| Exercise description |
Check each line of the listing below for the string "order", then copy every line that has it.

| Data extract |
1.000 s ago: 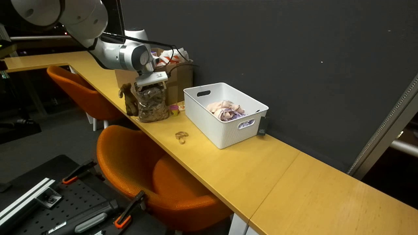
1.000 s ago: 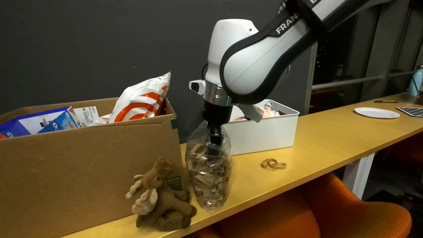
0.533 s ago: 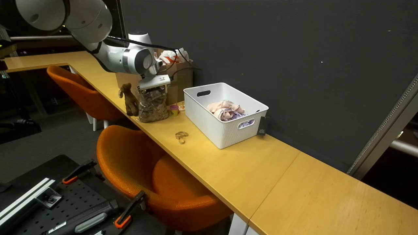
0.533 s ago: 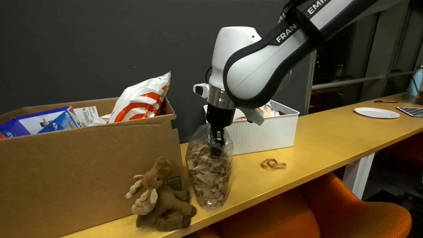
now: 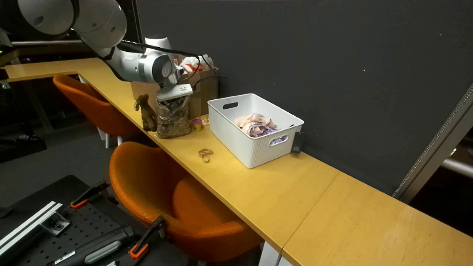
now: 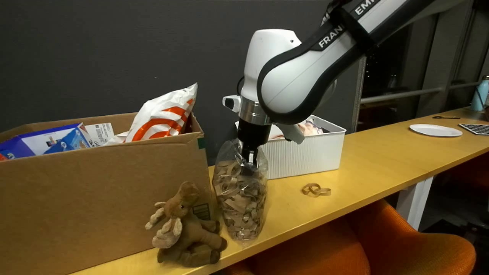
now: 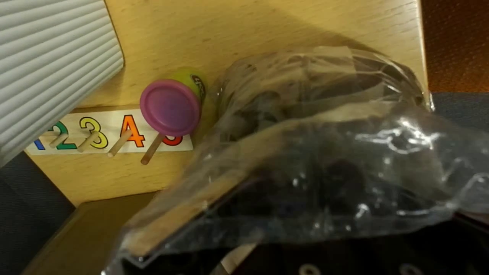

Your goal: Put some rubber bands on the counter

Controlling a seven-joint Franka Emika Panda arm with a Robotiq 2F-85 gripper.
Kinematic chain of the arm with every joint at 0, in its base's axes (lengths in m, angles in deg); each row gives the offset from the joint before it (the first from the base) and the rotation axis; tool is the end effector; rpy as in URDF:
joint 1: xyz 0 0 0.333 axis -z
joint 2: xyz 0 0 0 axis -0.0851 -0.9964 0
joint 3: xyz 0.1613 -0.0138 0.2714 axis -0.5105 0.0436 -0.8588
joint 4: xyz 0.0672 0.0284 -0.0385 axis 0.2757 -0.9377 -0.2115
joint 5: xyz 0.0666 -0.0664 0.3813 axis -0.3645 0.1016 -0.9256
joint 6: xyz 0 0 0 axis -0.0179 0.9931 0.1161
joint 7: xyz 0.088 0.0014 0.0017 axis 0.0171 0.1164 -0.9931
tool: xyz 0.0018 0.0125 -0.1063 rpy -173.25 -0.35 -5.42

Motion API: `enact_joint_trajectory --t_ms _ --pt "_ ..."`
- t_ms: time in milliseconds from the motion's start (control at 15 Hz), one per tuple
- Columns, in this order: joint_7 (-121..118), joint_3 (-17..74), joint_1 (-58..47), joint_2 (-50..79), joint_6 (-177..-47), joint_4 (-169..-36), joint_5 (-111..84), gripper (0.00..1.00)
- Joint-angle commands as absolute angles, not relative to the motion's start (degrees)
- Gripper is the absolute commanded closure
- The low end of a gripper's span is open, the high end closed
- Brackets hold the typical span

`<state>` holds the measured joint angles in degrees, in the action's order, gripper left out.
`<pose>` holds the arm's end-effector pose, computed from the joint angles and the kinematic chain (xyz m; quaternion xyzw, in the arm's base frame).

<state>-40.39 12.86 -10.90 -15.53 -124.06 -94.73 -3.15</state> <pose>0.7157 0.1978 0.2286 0.8712 0.4700 0.1389 0.0278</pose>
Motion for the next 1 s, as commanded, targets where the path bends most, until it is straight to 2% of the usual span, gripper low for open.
enact_joint_trajectory --t_ms 0,933 --pt "-40.8 12.02 -10.29 -14.15 -124.74 -94.99 -3.95 1.0" --pt "-34.61 12.84 -10.71 2.54 -125.33 -103.82 -3.86 0.98"
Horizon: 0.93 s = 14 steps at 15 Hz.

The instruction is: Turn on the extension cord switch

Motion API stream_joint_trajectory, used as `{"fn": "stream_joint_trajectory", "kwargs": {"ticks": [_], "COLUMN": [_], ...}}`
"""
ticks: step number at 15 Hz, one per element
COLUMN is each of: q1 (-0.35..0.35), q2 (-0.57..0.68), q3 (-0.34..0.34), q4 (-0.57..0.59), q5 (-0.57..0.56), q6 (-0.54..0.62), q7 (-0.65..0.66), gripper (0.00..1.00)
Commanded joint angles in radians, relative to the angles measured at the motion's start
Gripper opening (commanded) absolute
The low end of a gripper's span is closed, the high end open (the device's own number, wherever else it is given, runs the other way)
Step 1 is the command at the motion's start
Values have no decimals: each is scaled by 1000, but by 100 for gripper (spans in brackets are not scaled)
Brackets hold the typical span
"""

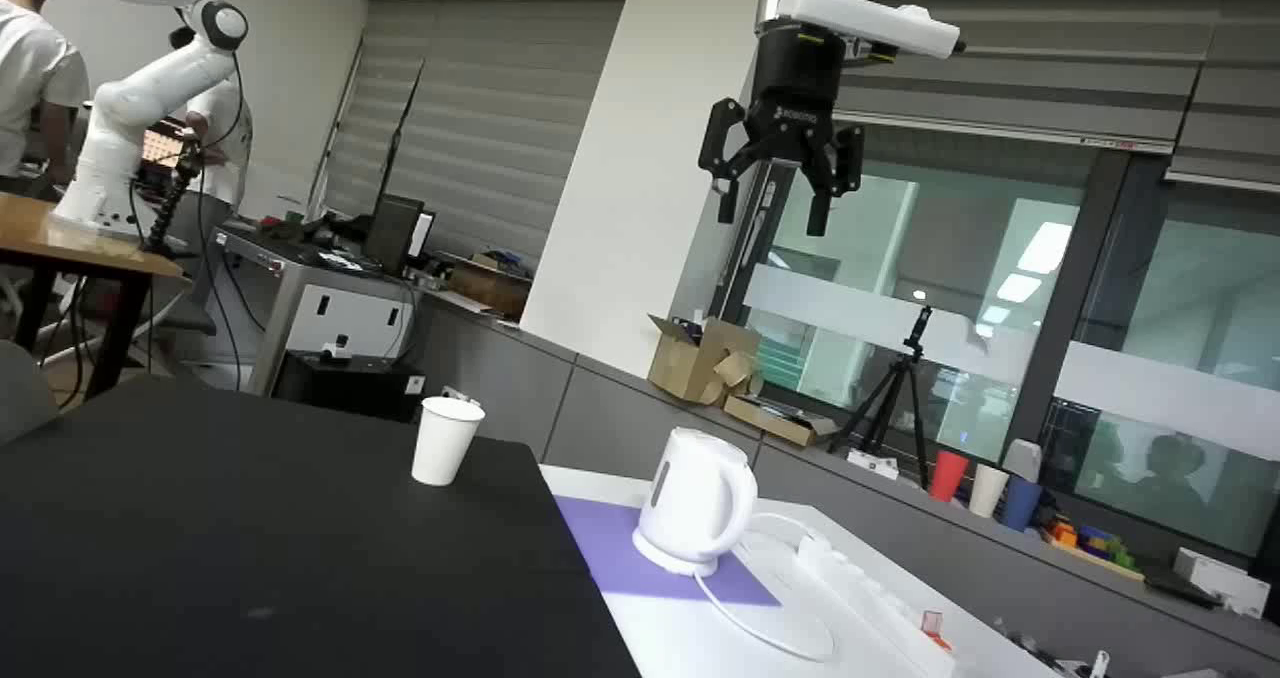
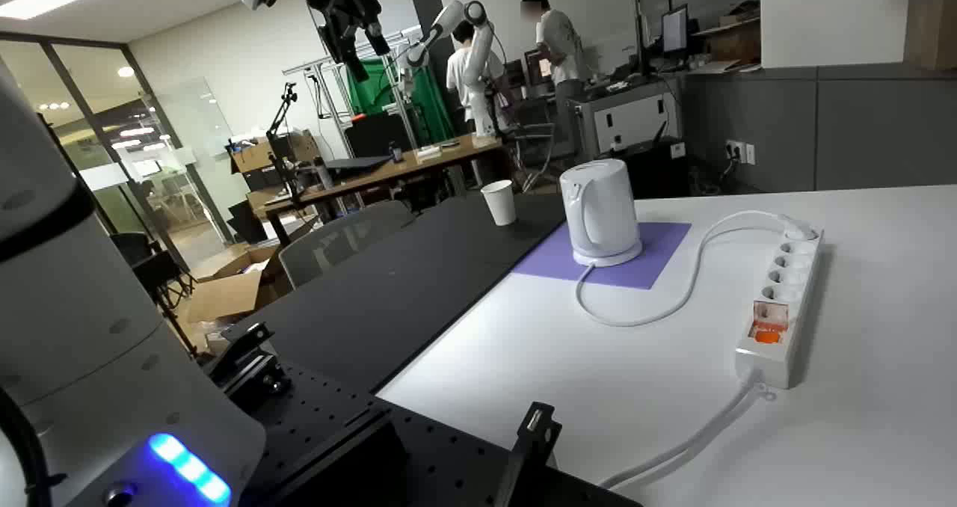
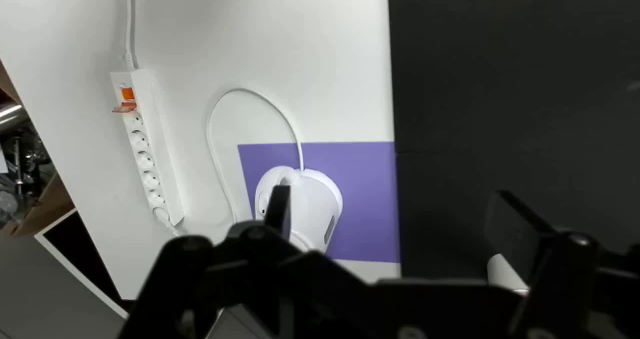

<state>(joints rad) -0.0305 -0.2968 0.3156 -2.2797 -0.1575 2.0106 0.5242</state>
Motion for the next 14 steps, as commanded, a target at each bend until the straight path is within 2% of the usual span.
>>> {"fn": "stream_joint_trajectory", "kwargs": {"ticks": [1, 9, 12, 13, 14], "q1": [37, 37, 30, 25, 19], "q2": [4, 4, -2, 2, 11], "q3": [-33, -33, -100, -129, -172], "q4": [2, 3, -77, -104, -140], "q5": [-11, -11, -6, 6, 32], "q6": [-3, -2, 141, 198, 276], "q7": [9, 9, -76, -110, -172], "gripper": [100, 100, 100, 75, 74]}}
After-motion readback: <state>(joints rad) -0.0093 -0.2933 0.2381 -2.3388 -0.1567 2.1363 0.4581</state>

| Written response |
- Columns, in this order: joint_7 (-121..118), joint_3 (-17..74), joint_1 (-58..47), joint_2 (-50..79), joint_6 (-177..-47), joint_4 (-169..-36), joint_5 (-111..84), gripper (0.00..1.00)
`<state>` holds the measured joint angles in degrees, in the action's order, gripper left out.

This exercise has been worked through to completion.